Krouchev Nedialko, Kalaska John F, Drew Trevor
Département de physiologie, Université de Montréal, Centre-ville, Montreal, Quebec, H3C 3J7 Canada.
J Neurophysiol. 2006 Oct;96(4):1991-2010. doi: 10.1152/jn.00241.2006. Epub 2006 Jul 5.
During goal-directed locomotion, descending signals from supraspinal structures act through spinal interneuron pathways to effect modifications of muscle activity that are appropriate to the task requirements. Recent studies using decomposition methods suggest that this control might be facilitated by activating synergies organized at the level of the spinal cord. However, it is difficult to directly relate these mathematically defined synergies to the patterns of electromyographic activity observed in the original recordings. To address this issue, we have used a novel cluster analysis to make a detailed study of the organization of the synergistic patterns of muscle activity observed in the fore- and hindlimb during treadmill locomotion. The results show that the activity of a large number of forelimb muscles (26 bursts of activity from 18 muscles) can be grouped into 11 clusters on the basis of synchronous co-activation.
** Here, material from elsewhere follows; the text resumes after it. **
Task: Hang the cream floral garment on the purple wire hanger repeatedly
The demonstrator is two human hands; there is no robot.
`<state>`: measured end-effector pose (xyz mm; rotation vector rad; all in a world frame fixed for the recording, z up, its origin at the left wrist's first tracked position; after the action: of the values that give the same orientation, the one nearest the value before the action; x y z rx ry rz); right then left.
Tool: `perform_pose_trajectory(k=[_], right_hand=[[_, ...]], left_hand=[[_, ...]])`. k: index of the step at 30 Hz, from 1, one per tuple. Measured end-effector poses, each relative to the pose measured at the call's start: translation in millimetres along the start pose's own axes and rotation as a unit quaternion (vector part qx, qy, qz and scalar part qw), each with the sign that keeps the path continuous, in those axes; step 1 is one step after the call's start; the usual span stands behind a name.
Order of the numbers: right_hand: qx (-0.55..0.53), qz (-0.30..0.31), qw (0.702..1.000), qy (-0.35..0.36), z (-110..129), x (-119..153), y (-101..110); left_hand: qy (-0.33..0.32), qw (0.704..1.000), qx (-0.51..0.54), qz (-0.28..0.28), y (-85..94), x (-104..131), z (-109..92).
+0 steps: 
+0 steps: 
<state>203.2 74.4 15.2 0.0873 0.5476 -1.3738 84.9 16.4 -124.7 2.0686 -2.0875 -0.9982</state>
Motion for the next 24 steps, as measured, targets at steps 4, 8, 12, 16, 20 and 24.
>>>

Nine (9/11) of these clusters defined muscle activity during the swing phase of locomotion; these clusters were distributed in a sequential manner and were related to discrete behavioral events. A comparison with the synergies identified by linear decomposition methods showed some striking similarities between the synergies identified by the different methods. In the hindlimb, a simpler organization was observed, and a sequential activation of muscles similar to that observed in the forelimb during swing was less clear. We suggest that this organization of synergistic muscles provides a means by which descending signals could provide the detailed control of different muscle groups that is necessary for the flexible control of multi-articular movements.
在目标导向的运动过程中,来自脊髓上结构的下行信号通过脊髓中间神经元通路起作用,以实现与任务要求相适应的肌肉活动的改变。最近使用分解方法的研究表明,这种控制可能通过激活在脊髓水平组织的协同作用而得到促进。然而,很难将这些数学定义的协同作用直接与原始记录中观察到的肌电图活动模式联系起来。为了解决这个问题,我们使用了一种新颖的聚类分析方法,对跑步机运动过程中前肢和后肢观察到的肌肉活动协同模式的组织进行了详细研究。结果表明,大量前肢肌肉的活动(来自18块肌肉的26次活动爆发)可以根据同步共同激活被分组为11个簇。其中九个(9/11)簇定义了运动摆动阶段的肌肉活动;这些簇以连续的方式分布,并且与离散的行为事件相关。与通过线性分解方法识别的协同作用进行比较,结果显示不同方法识别的协同作用之间存在一些显著的相似之处。在后肢中,观察到一种更简单的组织方式,并且类似于前肢摆动期间观察到的肌肉顺序激活不太明显。我们认为,这种协同肌肉的组织方式提供了一种手段,通过这种手段下行信号可以对不同肌肉群进行详细控制,这对于多关节运动的灵活控制是必要的。